Dicha oportunidad se la acaba dando un entrenador inicialmente reticente a transmitirle sus conocimientos.

       Basándose en Rope Burns: Stories from the corner, una serie de historias que vieron la luz en el año 2000 gracias a su creador, el ex entrenador, fallecido hace dos años, Jerry Boyd, que las publicó bajo el pseudónimo de F. X. Toole, el guionista Paul Haggis disecciona los pormenores del deporte que Boyd tan bien conoció, siempre, claro está, hasta donde la película lo necesita, y Clint Eastwood transforma en imágenes lo escrito consiguiendo no sólo uno de los mejores títulos de su carrera como director y como actor, ya que además la protagoniza, sino también uno de los más duros.

       Así es, se trata de una cinta muy dramática, tal vez demasiado para quienes no vayan esperando más que un simple viaje al mundo de los puñetazos con enormes guantes y de los protectores de dentaduras. Porque es una película sin concesiones que, aunque supera por poco las dos horas de duración, va al grano en todo momento, sin tiempo para el descanso. Cada frase es primordial y está dicha en su momento justo. Cada coma importa, al igual que las miradas y los mínimos detalles. Nada falla en este prodigio logrado por Eastwood, sólido director capaz de emocionarnos únicamente con la exhibición de puro cine que son sus perfectos emplazamientos de cámara. Claro, que su grandeza no se conforma con ofrecernos un único regalo portentoso, también utiliza maravillosamente la banda sonora, subrayando sólo los momentos que lo necesitan y desde luego hace gala, una vez más, de su talento a la hora de dirigir actores, ya que desde los protagonistas hasta el último de los intérpretes resultan memorables, aunque no puedo dejar de destacar a dos de los nombres más brillantes del reparto: el de Hilary Swank, en un papel difícilmente olvidable, y el de Morgan Freeman, que demuestra su clase y su talento ofreciendo sabiduría a los personajes en sus conversaciones y a los espectadores con una de las mejores voces en off escuchadas en años en una pantalla.

      Million Dollar Baby te deja con la boca abierta.

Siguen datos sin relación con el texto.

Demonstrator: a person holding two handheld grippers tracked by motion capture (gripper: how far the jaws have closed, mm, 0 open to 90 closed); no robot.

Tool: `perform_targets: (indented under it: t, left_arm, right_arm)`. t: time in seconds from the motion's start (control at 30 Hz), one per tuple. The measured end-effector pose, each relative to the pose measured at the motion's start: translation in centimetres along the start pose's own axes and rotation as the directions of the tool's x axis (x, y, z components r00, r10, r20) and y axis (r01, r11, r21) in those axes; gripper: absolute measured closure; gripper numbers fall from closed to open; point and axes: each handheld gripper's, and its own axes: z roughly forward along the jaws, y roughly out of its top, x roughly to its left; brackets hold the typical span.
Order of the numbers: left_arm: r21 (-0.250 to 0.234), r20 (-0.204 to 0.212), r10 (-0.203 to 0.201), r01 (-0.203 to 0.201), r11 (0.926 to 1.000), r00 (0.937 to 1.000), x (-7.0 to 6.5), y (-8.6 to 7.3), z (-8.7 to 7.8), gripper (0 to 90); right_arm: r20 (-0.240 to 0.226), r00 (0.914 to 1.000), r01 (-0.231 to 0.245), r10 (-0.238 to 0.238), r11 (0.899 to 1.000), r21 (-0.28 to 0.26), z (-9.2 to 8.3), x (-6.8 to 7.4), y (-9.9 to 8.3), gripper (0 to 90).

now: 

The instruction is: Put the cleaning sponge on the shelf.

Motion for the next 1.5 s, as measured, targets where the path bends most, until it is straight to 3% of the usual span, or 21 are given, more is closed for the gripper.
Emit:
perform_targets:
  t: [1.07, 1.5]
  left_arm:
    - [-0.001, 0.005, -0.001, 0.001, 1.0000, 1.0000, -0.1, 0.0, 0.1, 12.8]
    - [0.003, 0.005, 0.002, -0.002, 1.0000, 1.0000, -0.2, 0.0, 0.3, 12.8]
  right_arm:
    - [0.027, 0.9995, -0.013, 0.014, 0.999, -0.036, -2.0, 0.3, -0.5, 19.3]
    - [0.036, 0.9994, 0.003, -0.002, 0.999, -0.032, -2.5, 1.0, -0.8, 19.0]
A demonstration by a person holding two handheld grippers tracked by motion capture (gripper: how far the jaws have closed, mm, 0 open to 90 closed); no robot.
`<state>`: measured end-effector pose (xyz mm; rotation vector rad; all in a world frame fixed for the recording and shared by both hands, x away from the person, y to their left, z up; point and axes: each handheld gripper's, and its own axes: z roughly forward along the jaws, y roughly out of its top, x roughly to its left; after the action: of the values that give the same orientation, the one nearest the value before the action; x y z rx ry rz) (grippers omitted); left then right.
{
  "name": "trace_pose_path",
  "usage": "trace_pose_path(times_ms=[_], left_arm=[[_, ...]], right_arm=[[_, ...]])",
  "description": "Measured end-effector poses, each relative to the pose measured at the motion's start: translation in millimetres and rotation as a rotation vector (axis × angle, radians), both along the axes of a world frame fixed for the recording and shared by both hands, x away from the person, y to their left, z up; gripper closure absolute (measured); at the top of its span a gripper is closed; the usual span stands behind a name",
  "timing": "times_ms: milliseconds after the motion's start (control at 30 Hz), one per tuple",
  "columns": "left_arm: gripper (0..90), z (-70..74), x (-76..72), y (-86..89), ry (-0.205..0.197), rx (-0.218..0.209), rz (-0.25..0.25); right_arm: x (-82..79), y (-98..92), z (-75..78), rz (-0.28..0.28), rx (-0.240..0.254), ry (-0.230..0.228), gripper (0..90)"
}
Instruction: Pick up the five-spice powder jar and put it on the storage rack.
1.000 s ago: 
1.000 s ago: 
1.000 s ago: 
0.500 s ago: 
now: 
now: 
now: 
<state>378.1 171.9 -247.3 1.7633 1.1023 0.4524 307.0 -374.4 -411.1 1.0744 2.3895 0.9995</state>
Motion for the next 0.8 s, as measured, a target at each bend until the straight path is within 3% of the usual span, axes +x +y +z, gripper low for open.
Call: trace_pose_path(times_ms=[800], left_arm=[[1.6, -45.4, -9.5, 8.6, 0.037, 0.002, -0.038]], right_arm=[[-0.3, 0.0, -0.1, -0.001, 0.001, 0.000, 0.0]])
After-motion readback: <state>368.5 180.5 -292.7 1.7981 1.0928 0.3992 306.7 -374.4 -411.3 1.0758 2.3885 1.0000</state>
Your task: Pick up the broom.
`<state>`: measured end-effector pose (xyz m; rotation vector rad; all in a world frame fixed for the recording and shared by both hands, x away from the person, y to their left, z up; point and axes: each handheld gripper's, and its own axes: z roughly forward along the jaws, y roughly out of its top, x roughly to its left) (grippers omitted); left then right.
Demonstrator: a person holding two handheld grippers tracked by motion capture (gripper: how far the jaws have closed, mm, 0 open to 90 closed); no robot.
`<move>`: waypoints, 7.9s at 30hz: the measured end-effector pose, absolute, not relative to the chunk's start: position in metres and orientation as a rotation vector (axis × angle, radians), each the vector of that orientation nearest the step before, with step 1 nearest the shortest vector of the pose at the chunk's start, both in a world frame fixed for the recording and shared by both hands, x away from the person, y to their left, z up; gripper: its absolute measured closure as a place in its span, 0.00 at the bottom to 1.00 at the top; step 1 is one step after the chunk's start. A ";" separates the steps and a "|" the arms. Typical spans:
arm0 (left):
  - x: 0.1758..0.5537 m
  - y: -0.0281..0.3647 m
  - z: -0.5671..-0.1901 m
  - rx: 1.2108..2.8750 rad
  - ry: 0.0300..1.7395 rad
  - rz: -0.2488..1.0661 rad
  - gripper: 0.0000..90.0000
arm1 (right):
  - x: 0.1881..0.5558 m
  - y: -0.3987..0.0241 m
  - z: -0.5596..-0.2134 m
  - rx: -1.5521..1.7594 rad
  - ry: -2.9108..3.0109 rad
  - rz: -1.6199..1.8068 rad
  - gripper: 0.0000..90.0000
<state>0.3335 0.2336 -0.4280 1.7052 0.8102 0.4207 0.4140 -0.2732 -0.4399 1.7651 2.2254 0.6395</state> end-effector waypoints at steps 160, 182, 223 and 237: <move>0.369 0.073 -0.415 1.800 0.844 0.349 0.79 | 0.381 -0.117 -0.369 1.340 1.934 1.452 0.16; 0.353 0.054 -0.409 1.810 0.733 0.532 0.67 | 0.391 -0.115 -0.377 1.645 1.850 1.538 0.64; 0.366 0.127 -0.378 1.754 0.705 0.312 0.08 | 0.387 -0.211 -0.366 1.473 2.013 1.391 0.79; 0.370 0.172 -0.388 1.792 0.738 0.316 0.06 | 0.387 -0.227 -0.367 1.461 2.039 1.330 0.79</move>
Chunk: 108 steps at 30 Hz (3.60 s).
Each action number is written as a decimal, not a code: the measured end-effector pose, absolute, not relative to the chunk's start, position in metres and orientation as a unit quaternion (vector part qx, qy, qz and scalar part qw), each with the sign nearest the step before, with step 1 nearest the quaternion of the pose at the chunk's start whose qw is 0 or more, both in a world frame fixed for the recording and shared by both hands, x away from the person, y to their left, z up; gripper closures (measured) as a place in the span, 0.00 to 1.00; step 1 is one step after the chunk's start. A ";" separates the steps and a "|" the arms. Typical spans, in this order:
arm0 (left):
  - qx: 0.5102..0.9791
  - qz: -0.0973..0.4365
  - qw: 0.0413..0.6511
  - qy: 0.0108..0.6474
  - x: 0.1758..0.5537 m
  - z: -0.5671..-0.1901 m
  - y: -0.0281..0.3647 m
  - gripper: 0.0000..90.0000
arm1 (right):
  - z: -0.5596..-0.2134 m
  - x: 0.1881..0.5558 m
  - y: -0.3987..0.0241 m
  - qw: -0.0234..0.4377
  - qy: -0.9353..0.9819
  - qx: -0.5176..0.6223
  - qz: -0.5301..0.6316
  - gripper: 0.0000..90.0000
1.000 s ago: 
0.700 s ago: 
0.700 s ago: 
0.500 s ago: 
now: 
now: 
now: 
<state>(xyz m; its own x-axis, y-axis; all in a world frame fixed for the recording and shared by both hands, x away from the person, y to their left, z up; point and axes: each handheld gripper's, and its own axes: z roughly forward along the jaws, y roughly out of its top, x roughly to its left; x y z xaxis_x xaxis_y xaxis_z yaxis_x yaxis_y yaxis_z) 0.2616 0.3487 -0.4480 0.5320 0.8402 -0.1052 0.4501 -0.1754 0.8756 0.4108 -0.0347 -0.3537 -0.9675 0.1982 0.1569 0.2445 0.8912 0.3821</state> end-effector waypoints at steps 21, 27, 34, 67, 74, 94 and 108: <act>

Bueno, no, en realidad lo más probable es que te quedes con la boca cerrada, posiblemente con lágrimas en los ojos y casi seguro que con el alma a flor de piel. A veces el cine produce estas reacciones y consigue que reflexiones, o que sencillamente para ti la película no haya terminado cuando las luces de la sala se enciendan, porque tú aún puedes verla, porque en ti continúa y te sigue emocionando. A veces vale la pena que el cine sea más que un entretenimiento, lo necesitamos para crecer como espectadores. Podemos y debemos ser capaces de pedirle que nos cuente historias que hablen de la gente, de nosotros, aunque lleguen a dolernos incluso físicamente, milagro éste que no se siente todos los días desde la butaca de una multisala y que Eastwood logra con una facilidad estremecedora. Es por eso que su último trabajo te deja con la boca abierta, porque es muy reconfortante que alguien nos recuerde de lo que es capaz el arte.